This is the mail archive of the
mailing list for the GCC project.
[RFD] Simplifying subregs in LRA
- From: Matthew Fortune <Matthew dot Fortune at imgtec dot com>
- To: "Eric Botcazou (ebotcazou at adacore dot com)" <ebotcazou at adacore dot com>, "Alan Modra (amodra at gmail dot com)" <amodra at gmail dot com>, Vladimir Makarov <vmakarov at redhat dot com>, "wmi at google dot com" <wmi at google dot com>
- Cc: "gcc at gcc dot gnu dot org" <gcc at gcc dot gnu dot org>
- Date: Wed, 1 Feb 2017 23:52:17 +0000
- Subject: [RFD] Simplifying subregs in LRA
- Authentication-results: sourceware.org; auth=none
I've copied you as you have each made some significant change to a function
in LRA which I guess makes you de-facto experts.
I've spent a while researching the history of simplify_operand_subreg and
in particular the behaviour for subregs of memory. For my sake if no-one
else here is a rundown of its evolution; corrections welcome.

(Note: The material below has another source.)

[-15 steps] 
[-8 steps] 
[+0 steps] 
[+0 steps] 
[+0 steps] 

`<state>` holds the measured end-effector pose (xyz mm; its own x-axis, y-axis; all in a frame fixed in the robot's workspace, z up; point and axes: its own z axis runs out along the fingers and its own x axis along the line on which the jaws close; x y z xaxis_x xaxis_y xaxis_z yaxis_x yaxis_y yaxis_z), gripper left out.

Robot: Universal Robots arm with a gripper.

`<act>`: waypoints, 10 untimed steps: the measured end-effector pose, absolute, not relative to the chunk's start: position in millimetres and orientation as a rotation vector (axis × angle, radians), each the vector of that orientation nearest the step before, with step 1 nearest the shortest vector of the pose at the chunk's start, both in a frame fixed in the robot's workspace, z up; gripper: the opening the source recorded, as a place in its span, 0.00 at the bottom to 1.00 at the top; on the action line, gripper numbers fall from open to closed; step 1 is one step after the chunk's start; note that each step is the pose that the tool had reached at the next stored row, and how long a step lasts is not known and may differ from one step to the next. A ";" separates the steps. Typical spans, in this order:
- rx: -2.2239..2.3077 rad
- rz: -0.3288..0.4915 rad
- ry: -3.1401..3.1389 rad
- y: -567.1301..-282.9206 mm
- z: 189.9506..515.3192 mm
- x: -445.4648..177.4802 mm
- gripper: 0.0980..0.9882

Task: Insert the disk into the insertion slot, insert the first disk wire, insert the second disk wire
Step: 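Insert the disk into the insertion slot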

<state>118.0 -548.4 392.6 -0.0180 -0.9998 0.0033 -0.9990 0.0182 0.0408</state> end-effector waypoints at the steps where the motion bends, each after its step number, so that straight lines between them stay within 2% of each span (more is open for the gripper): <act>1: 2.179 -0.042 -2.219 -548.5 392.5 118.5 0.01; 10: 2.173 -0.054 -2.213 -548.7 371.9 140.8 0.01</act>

The original code identified a few special cases where a subreg could
be trivially eliminated. Otherwise it introduced a reload for the inner
expression in expectation of the new subreg(reload-reg) to be handled
as part of operand reloading or get eliminated on the next iteration
A special case for an LRA introduced subreg was added (LRA_SUBREG_P) that
should always be considered valid. This I believe is to cope with cases
where a there are operands required to match but with different modes and,
presumably, one of the modes is not actually allowed. Not 100% sure what
this is though!
A special case for a paradoxical subreg (wider than a word) was added to
handle the case where the outer mode requires more registers than are
available in the allocno class. There is a seemingly pointless call to
PUT_MODE in this which from what I can see will set the same mode as
the reload register was just created with: "PUT_MODE (new_reg, mode);"

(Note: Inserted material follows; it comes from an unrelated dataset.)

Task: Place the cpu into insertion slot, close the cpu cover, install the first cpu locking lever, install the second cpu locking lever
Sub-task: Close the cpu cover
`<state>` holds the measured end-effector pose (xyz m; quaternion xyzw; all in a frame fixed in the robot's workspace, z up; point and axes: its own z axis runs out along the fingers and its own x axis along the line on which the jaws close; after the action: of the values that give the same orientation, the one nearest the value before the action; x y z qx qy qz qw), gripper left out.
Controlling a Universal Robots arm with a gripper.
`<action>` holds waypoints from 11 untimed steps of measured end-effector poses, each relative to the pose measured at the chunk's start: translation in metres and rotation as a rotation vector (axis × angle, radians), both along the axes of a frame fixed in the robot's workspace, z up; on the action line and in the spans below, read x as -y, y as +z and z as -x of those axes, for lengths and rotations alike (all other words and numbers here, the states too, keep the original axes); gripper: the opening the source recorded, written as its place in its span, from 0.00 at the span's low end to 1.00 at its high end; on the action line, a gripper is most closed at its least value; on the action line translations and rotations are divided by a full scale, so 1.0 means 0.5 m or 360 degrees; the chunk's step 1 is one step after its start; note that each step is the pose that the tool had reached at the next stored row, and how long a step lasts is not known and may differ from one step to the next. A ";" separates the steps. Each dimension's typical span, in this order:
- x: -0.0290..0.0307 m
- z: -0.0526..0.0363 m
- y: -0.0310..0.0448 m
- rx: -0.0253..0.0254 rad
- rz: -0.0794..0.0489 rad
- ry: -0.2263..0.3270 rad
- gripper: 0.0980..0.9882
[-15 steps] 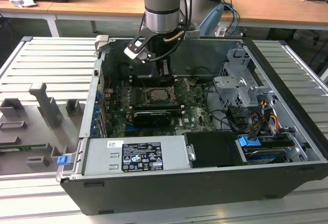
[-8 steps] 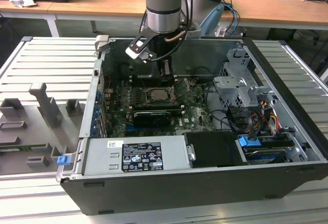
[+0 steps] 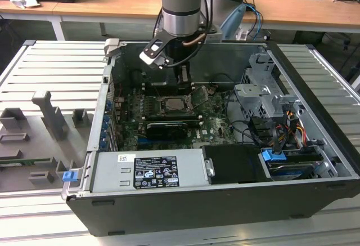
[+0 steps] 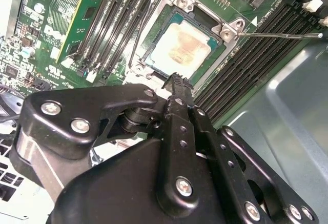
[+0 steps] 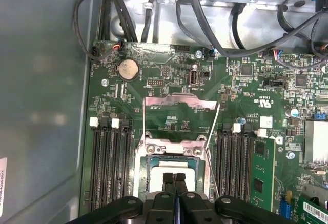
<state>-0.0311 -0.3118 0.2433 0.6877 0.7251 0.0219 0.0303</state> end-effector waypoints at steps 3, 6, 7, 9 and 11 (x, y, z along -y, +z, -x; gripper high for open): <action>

A special case to ensure a subreg(pseudo-reg) will get spilled to avoid
looping in LRA.
It now starts to get interesting.
Only simplify a subreg of memory if the new address is valid or that the
original address wasn't valid.
Introduces 'innermode' local which as far as I can tell is going to be
identical to the reg_mode argument to simplify_operand_subreg. References
to reg_mode are not fixed as part of this. This is a significant source
of confusion in the code.
Also simplifies subreg of CONSTANT_P expressions.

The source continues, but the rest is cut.